__Task objective__
Within the material below, how many lines carry the word "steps"? Only that number is wanted.

__Dataset section__
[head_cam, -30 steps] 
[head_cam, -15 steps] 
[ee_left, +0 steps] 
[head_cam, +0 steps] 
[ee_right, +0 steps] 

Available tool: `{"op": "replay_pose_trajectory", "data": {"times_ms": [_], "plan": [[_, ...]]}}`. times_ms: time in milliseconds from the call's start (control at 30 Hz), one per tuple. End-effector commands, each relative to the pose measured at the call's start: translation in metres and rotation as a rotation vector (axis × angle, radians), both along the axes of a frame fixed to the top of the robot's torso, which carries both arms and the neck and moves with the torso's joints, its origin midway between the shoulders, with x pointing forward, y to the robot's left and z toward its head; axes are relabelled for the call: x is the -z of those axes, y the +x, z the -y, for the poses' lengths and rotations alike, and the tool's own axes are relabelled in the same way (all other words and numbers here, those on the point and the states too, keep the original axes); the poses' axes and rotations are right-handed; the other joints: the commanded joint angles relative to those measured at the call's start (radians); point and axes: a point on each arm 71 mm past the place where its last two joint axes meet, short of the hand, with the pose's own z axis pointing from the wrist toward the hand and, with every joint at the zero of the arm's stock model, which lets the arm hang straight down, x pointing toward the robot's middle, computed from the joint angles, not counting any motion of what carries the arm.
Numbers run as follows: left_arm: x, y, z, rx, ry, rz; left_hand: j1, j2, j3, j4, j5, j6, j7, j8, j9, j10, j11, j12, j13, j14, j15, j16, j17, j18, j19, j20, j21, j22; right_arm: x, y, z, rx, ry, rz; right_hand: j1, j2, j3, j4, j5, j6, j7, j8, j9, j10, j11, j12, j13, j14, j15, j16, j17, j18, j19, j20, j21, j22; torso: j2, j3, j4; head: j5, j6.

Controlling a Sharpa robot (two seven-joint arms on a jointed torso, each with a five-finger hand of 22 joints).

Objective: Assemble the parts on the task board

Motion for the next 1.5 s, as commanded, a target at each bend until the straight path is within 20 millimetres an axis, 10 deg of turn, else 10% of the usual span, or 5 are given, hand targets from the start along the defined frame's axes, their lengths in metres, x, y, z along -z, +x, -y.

__Written response__
5